Donde hubo zoológicos humanos ha desaparecido casi todo rastro de ello, y es posible que se trate de un olvido voluntario. El Jardín de Agricultura Tropical es una rara excepción, aunque las autoridades francesas no parecen estar muy orgullosas de él. Se oculta tras unos lujosos bloques de apartamentos, en una zona muy tranquila, y apenas hay señalización que te guíe. Lo primero que veo cuando entro es un arco chino que probablemente fuera de un rojo brillante en origen, pero actualmente es de un gris desvaído. Paso bajo él por un sendero de gravilla; en el lugar reina la quietud, pero está hecho un desastre. Para mi sorpresa, la mayoría de las edificaciones han sobrevivido al último siglo casi intactas, como si hubieran sido abandonadas justo después de que se fueran los turistas.
En uno de los laterales se encuentra la estatua, erosionada por los elementos, de una mujer desnuda, reclinada y cubierta de abalorios. Si alguna vez tuvo cabeza, la ha perdido. Un corredor solitario pasa a mi lado.
Para los científicos europeos estos zoológicos humanos eran mucho más que una fugaz diversión. Constituían una fuente de datos biológicos, eran un laboratorio lleno de conejillos de indias cautivos. «Venían a los zoológicos humanos para aprender», explica Boëtsch. Los anatomistas y antropólogos podían ahorrarse el largo viaje en barco a los trópicos, acudir a la exposición colonial y acceder a muestras de muchas culturas reunidas en un único lugar. Estos investigadores medían los tamaños de los cráneos, la estatura y el peso, tomaban nota del color de ojos y piel y registraban el tipo de alimentación a la que estaban acostumbradas estas gentes. Posteriormente documentaban sus observaciones en docenas de artículos científicos. Fueron ellos quienes sentaron los parámetros del racismo científico con su libreta de notas.
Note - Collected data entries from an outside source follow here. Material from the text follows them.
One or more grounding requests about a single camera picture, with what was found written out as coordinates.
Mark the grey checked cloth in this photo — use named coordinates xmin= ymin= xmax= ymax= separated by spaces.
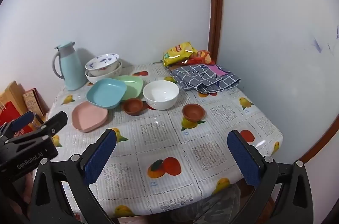
xmin=169 ymin=63 xmax=241 ymax=94

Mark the fruit printed tablecloth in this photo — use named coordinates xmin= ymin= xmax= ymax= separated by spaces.
xmin=32 ymin=62 xmax=284 ymax=220

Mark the yellow snack bag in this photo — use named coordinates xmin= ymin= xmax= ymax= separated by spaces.
xmin=162 ymin=41 xmax=198 ymax=67

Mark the plain white bowl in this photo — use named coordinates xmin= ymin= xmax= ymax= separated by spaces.
xmin=143 ymin=80 xmax=180 ymax=111

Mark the blue patterned bowl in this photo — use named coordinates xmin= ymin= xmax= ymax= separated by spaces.
xmin=85 ymin=54 xmax=120 ymax=71

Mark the small brown clay bowl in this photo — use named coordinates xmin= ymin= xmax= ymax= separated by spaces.
xmin=122 ymin=98 xmax=145 ymax=116
xmin=182 ymin=104 xmax=206 ymax=122

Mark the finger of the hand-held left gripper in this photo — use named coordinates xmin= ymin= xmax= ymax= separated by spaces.
xmin=0 ymin=111 xmax=35 ymax=140
xmin=29 ymin=111 xmax=68 ymax=142

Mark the patterned brown book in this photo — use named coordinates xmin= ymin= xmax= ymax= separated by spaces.
xmin=22 ymin=89 xmax=49 ymax=121

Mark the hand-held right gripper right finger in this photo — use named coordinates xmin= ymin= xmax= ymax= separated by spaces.
xmin=227 ymin=130 xmax=314 ymax=224

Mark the brown wooden baseboard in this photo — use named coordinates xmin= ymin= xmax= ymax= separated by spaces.
xmin=298 ymin=111 xmax=339 ymax=164

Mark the brown wooden door frame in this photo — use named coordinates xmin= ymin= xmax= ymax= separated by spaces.
xmin=207 ymin=0 xmax=224 ymax=63

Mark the pink plastic plate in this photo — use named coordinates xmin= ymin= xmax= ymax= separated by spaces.
xmin=72 ymin=101 xmax=109 ymax=133

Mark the red snack bag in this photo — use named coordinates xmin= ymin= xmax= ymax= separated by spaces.
xmin=183 ymin=50 xmax=215 ymax=66

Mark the large white floral bowl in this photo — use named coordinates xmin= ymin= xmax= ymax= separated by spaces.
xmin=85 ymin=60 xmax=123 ymax=85

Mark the red paper bag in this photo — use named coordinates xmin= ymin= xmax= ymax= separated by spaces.
xmin=0 ymin=101 xmax=33 ymax=138

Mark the blue plastic plate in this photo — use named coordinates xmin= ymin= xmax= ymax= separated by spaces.
xmin=86 ymin=78 xmax=127 ymax=110

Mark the light blue thermos jug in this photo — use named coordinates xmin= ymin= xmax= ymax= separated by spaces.
xmin=51 ymin=41 xmax=88 ymax=91

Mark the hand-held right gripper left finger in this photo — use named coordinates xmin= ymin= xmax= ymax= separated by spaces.
xmin=26 ymin=129 xmax=118 ymax=224

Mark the green plastic plate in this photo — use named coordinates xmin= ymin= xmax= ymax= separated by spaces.
xmin=114 ymin=75 xmax=144 ymax=101

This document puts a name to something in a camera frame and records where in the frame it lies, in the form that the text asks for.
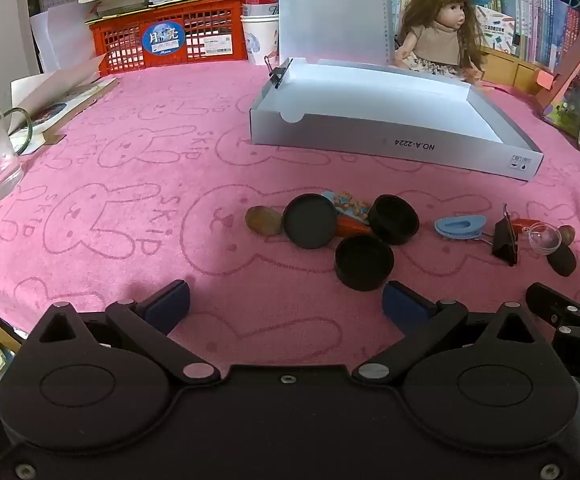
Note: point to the small red plastic piece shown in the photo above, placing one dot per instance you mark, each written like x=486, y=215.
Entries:
x=527, y=224

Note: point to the black round lid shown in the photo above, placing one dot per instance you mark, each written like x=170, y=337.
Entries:
x=394, y=217
x=363, y=262
x=310, y=220

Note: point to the pink phone stand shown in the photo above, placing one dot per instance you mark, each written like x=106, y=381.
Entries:
x=567, y=75

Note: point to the row of shelved books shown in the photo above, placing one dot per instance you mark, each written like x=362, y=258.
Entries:
x=534, y=15

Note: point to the cartoon bear card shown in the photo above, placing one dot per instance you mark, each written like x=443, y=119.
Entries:
x=352, y=205

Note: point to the blue hair clip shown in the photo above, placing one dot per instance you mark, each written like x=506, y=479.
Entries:
x=459, y=225

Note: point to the colourful printed carton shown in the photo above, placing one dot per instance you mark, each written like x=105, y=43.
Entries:
x=494, y=27

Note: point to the black binder clip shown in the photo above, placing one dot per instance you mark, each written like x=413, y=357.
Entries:
x=505, y=245
x=277, y=75

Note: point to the pink rabbit print cloth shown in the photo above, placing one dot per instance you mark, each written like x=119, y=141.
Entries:
x=145, y=160

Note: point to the small brown nut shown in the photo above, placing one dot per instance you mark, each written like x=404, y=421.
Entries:
x=567, y=235

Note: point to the long haired doll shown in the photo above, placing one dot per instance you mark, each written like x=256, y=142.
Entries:
x=439, y=25

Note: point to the dark brown stone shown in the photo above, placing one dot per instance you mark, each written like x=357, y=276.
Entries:
x=562, y=261

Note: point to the white board sheet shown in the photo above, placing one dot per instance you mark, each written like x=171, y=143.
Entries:
x=62, y=35

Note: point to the orange red plastic piece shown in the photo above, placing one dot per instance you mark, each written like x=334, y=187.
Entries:
x=352, y=227

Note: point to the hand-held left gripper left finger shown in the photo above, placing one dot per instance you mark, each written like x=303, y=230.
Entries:
x=170, y=305

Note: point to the shallow grey cardboard box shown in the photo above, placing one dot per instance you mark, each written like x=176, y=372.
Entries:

La idea de raza era bastante nueva. Su uso se documenta por primera vez en el siglo xvi, pero entonces no tenía el mismo sentido que hoy. Aludía a un grupo de gente con un origen común: a una familia, a una tribu, forzando el término incluso a una pequeña nación. Hasta el advenimiento de la Ilustración en el siglo xviii, muchos creían que la diferencia física era una magnitud permeable y variable que hundía sus raíces en las condiciones geográficas, lo que explicaba por qué la piel de las gentes que habitaban en zonas cálidas era más oscura. Se suponía que si esas mismas personas se iban a vivir a zonas más frías, sus pieles se aclararían automáticamente. Cualquiera podía alterar su identidad emigrando o convirtiéndose a otra religión.